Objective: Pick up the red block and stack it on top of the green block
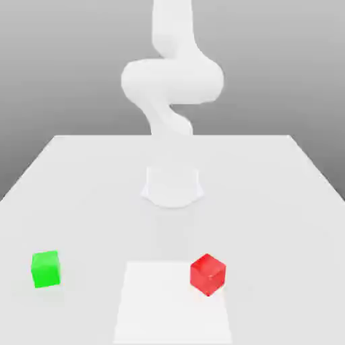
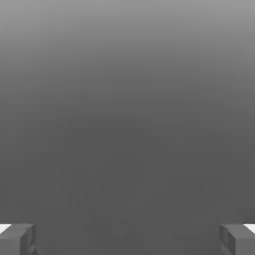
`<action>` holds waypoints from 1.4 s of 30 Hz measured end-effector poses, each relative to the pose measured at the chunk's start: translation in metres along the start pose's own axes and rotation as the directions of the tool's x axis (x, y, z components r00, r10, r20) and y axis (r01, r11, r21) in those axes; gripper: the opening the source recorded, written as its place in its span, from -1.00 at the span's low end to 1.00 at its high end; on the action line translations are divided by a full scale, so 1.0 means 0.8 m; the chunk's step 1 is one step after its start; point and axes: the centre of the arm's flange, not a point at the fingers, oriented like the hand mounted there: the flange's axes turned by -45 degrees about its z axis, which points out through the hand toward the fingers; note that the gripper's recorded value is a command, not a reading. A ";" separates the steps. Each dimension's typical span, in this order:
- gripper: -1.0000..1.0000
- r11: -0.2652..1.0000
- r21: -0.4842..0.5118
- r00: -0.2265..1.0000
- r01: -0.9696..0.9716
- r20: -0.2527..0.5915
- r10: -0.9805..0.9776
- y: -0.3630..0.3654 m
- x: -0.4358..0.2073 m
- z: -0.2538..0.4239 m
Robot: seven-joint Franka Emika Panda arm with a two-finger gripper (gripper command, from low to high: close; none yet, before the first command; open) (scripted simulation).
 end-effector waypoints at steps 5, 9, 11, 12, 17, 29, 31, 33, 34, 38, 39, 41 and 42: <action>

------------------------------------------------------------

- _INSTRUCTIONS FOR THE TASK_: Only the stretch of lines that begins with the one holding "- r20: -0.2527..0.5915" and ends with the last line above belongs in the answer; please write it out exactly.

- _TASK RESULT_:
- r20: -0.2527..0.5915
- r10: -0.9805..0.9776
- y: -0.3630..0.3654 m
- x: -0.4358..0.2073 m
- z: -0.2538..0.4239 m
Robot: seven-joint Franka Emika Panda arm with a two-finger gripper (gripper command, from low to high: close; none yet, before the first command; open) (scripted simulation).
 end-effector waypoints at steps 5, 9, 11, 12, 17, 29, 31, 33, 34, 38, 39, 41 and 42: <action>

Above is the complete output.